Neuropharmacology of anxiolytic drugs: A selected review of the field

Abstract

The review begins by outlining some of the animal models of anxiety that have been used to evaluate anxiolytic activity. Whereas acute screening tests such as antagonism of chemically induced convulsions and foot shock-induced aggression in mice have proved to be useful in the selection of compounds chemically related to known anxiolytics, more sophisticated animal models of anxiety (e.g., the various conflict models) appear to be required if the essential features of human anxiety are to be simulated in the laboratory.
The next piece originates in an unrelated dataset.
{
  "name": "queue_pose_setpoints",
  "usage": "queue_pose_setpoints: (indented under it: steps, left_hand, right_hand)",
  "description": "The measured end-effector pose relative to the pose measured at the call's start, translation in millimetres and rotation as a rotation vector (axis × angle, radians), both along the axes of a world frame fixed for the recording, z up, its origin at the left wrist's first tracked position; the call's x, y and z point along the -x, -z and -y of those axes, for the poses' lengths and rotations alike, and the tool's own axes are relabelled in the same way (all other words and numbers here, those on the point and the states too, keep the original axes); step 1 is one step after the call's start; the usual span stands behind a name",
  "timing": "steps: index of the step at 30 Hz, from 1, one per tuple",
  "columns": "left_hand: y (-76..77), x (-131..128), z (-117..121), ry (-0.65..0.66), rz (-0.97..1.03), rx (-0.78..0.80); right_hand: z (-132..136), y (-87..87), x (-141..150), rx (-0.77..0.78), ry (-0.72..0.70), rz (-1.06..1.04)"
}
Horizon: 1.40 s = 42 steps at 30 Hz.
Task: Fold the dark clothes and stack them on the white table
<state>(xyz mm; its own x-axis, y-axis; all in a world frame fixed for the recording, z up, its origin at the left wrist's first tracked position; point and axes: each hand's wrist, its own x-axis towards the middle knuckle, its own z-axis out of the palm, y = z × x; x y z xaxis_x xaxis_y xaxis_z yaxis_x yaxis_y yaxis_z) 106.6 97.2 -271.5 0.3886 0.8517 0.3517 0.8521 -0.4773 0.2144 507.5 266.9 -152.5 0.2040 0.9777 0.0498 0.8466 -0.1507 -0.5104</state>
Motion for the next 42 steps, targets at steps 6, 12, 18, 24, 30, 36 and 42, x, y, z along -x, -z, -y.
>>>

The review summarizes our experience with such a model and also critically assesses the value of “open-field” induced stress in rats as a model of anxiety that is relatively simple but which enables the investigator to try to find biochemical correlates of anxiolytic action. Using the open-field' model, we have examined the effects of a number of anxiolytics (diazepam, clobazam, and nicotinamide, the putative endogenous ligand of benzodiazepine receptors) on behaviour and neurotransmitter function in different regions of the rat brain. Evidence is presented that anxiolytics act primarily by facilitating gamma-aminobutyric (GABA)-ergic transmission in limbic regions of the brain. The review concludes by outlining some of the mechanisms whereby both the 1,5- and 1,4-benzodiazepines may exert their effects at the cellular level. Whereas there is substantial experimental evidence suggesting that GABA-ergic activity is facilitated by the anxiolytic displacing a specific protein (GABA-modulin) from some of the GABA-receptor sites, thereby facilitating chloride transport into the neurons (hyperpolarization), the distribution of the benzodiazepine receptors on nonneuronal elements (glia) suggests that these drugs have more complex actions than is generally stated. Furthermore, the interactions between the benzodiazepines, GABA, and the enkephalins in subcortical regions of the brain suggest that the pharmacological profile of these drugs cannot be explained only in terms of a facilitation of GABA-ergic transmission.